__What to do__.
Below are some records. Return exactly the lines from the one with "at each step" to the one with "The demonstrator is", and nothing else.

__Material for the task__.
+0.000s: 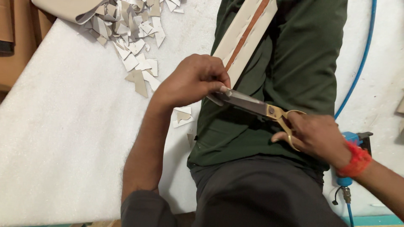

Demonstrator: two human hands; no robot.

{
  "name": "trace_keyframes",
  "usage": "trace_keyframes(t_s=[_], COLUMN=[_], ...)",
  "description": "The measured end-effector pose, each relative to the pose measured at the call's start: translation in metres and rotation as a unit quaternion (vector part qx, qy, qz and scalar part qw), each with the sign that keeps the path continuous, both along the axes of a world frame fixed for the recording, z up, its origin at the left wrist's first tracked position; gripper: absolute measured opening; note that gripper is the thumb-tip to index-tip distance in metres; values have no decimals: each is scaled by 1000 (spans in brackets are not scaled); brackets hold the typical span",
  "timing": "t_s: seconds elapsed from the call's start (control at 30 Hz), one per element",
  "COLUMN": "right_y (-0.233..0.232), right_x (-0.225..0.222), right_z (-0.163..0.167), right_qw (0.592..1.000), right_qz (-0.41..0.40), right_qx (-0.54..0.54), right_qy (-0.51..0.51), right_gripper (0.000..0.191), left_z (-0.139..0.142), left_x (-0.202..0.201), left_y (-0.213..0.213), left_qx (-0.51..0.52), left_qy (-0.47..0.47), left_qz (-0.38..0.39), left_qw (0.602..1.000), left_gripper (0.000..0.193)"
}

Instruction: The person sits on the floor and covers a long foam strip with fabric. They fold the fabric over the foam, staple it in place with a pneumatic staple gun, trim excess fabric with scissors, and press the edges down, then set the covered strip aside.

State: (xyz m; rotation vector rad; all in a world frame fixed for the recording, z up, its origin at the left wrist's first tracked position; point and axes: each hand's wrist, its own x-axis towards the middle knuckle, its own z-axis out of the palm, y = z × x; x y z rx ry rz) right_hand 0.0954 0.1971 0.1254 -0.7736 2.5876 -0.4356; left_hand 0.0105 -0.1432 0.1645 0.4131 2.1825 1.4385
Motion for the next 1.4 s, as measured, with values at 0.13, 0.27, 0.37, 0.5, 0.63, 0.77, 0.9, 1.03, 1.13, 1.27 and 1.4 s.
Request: trace_keyframes(t_s=[0.13,0.27,0.37,0.5,0.63,0.77,0.9,1.03,1.13,1.27,1.4], right_y=[-2,9,13,4,-11,-12,-7,-11,-18,-20,-9], right_x=[1,4,6,3,-1,-1,5,11,11,8,9], right_z=[-9,-4,7,13,6,-1,-2,-2,-6,-11,-7], right_qw=[999,1000,996,997,999,999,999,998,998,999,999], right_qz=[-4,-14,-16,-47,-17,1,-13,-33,-25,-15,-25], right_qx=[-8,6,80,16,20,36,5,-29,-13,-3,19], right_qy=[33,14,-37,-62,-38,31,30,49,48,35,43], right_gripper=[52,50,60,66,60,53,56,59,60,51,52], left_z=[3,2,1,-2,-3,-1,1,3,5,2,-6], left_x=[-7,-13,-16,-15,-14,-13,-14,-13,-14,-16,-22], left_y=[5,1,-6,-10,-7,-4,-1,-1,1,7,1], left_qx=[-58,33,83,122,74,43,57,38,16,8,147], left_qy=[40,-49,-92,-107,-60,-27,-61,-24,13,-26,-111], left_qz=[-9,27,39,21,19,12,35,10,-13,17,40], left_qw=[997,998,992,987,995,999,996,999,1000,999,982], left_gripper=[6,4,4,5,7,7,6,8,7,6,3])
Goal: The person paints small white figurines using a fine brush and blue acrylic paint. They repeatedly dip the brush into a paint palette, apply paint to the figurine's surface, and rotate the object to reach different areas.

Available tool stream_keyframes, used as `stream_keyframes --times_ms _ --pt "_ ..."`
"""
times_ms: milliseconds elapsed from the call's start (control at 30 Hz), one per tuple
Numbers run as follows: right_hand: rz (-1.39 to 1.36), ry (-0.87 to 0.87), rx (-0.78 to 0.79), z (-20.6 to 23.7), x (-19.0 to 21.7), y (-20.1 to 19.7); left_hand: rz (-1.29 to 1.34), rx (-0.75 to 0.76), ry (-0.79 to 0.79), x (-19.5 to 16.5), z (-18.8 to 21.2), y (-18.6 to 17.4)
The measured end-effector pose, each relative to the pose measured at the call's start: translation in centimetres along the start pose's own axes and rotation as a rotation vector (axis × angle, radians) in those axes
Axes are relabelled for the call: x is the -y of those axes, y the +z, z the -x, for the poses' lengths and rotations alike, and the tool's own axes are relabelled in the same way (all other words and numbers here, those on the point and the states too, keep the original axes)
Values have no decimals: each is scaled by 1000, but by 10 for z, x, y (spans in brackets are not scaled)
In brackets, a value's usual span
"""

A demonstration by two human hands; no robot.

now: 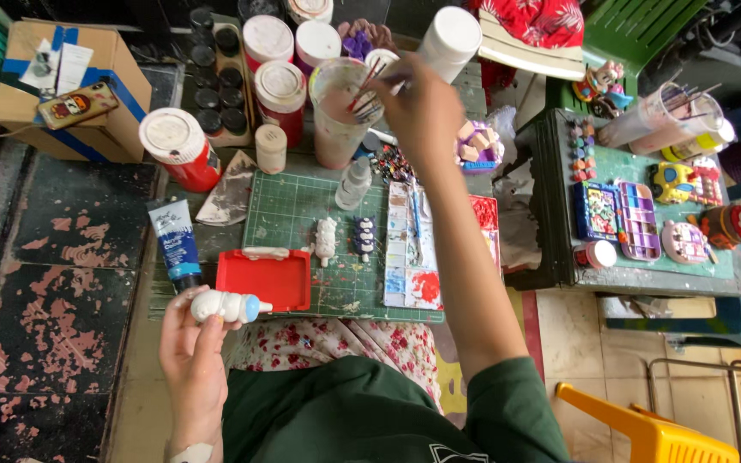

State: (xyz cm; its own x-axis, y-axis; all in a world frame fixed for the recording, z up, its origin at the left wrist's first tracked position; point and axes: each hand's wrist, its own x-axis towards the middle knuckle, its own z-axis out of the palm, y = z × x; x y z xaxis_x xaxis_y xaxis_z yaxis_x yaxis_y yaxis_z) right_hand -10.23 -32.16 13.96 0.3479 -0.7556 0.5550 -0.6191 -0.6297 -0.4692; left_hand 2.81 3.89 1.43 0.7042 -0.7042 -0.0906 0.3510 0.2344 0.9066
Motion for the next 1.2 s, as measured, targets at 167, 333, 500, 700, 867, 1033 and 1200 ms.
stream_keyframes --times_ms 167,333,500,700,867,1033,1200 --pt "246 22 232 -20 21 27 -39 -40 -17 -3 3 -8" --pt "213 46 241 -13 15 27 -14 -4 -17 -1 0 -2" --pt "-161 95 -8 11 -15 -6 -2 19 -18 2 3 -3" --pt "-488 270 -135 167 -78 -92 23 53 -40 12 -3 -3" --pt "-543 572 27 286 -81 -85 6 97 -87 19 -8 18" --pt "-687 556 6 316 -75 -73 -43 146 -84 17 -1 29" --pt "-223 445 110 304 -61 -77 -42 125 -71 12 2 24"
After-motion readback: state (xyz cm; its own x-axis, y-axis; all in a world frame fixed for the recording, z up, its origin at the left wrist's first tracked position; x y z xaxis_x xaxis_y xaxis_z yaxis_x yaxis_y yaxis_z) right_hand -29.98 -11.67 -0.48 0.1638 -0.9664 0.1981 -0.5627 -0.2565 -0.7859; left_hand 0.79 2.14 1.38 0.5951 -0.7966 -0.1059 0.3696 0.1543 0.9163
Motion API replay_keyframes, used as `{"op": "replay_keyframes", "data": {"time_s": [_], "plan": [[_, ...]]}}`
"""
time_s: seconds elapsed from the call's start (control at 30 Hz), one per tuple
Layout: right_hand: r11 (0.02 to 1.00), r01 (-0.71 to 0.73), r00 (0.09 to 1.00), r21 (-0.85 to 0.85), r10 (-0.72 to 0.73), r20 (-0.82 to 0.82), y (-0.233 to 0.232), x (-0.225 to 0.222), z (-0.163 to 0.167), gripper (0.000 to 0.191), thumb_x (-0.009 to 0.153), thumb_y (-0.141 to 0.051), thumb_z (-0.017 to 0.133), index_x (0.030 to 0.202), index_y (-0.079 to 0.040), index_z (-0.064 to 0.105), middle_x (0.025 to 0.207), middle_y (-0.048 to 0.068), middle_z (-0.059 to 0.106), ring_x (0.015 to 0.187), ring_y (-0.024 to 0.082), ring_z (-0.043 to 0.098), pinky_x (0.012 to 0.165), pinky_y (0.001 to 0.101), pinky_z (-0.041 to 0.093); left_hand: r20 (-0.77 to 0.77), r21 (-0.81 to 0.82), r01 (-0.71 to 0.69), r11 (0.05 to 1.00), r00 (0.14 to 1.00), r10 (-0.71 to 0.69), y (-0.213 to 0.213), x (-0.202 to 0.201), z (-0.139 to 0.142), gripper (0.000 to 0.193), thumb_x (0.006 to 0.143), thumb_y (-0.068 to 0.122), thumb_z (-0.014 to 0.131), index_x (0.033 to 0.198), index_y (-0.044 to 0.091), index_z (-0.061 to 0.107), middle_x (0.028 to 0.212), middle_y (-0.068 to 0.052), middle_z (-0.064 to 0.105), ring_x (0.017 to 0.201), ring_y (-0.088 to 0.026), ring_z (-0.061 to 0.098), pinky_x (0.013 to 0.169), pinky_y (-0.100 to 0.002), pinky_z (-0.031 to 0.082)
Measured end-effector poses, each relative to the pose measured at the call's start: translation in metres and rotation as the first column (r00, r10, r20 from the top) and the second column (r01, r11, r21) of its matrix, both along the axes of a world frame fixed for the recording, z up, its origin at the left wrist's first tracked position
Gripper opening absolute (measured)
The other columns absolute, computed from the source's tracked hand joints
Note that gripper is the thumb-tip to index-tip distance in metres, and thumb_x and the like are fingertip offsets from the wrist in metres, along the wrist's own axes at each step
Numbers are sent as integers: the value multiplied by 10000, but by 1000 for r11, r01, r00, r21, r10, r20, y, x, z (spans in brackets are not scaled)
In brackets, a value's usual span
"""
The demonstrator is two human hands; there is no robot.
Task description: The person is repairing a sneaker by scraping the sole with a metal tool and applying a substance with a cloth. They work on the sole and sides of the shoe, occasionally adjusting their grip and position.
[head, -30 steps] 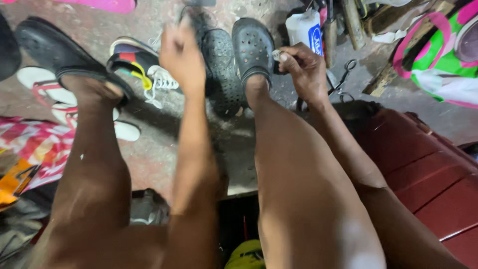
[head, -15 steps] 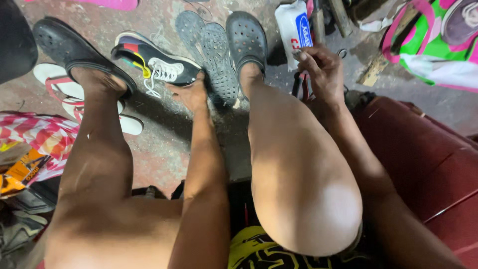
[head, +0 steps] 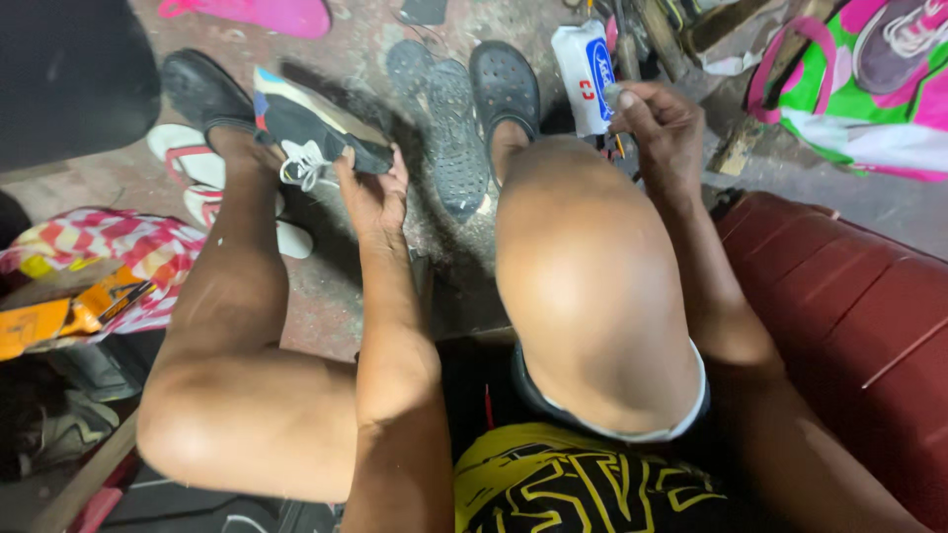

__Written solution__.
Note that gripper is the thumb-tip to index-tip distance in metres, and thumb_x and the like are fingertip offsets from the wrist in metres, along the wrist's own axes at each step
Numbers are sent as integers: the value multiplied by 10000, but by 1000 for r11, r01, r00, r21, r10, r20, y, x, z (spans in brackets are not scaled)
In brackets, a value's usual span
"""
The demonstrator is two human hands; there is no robot.

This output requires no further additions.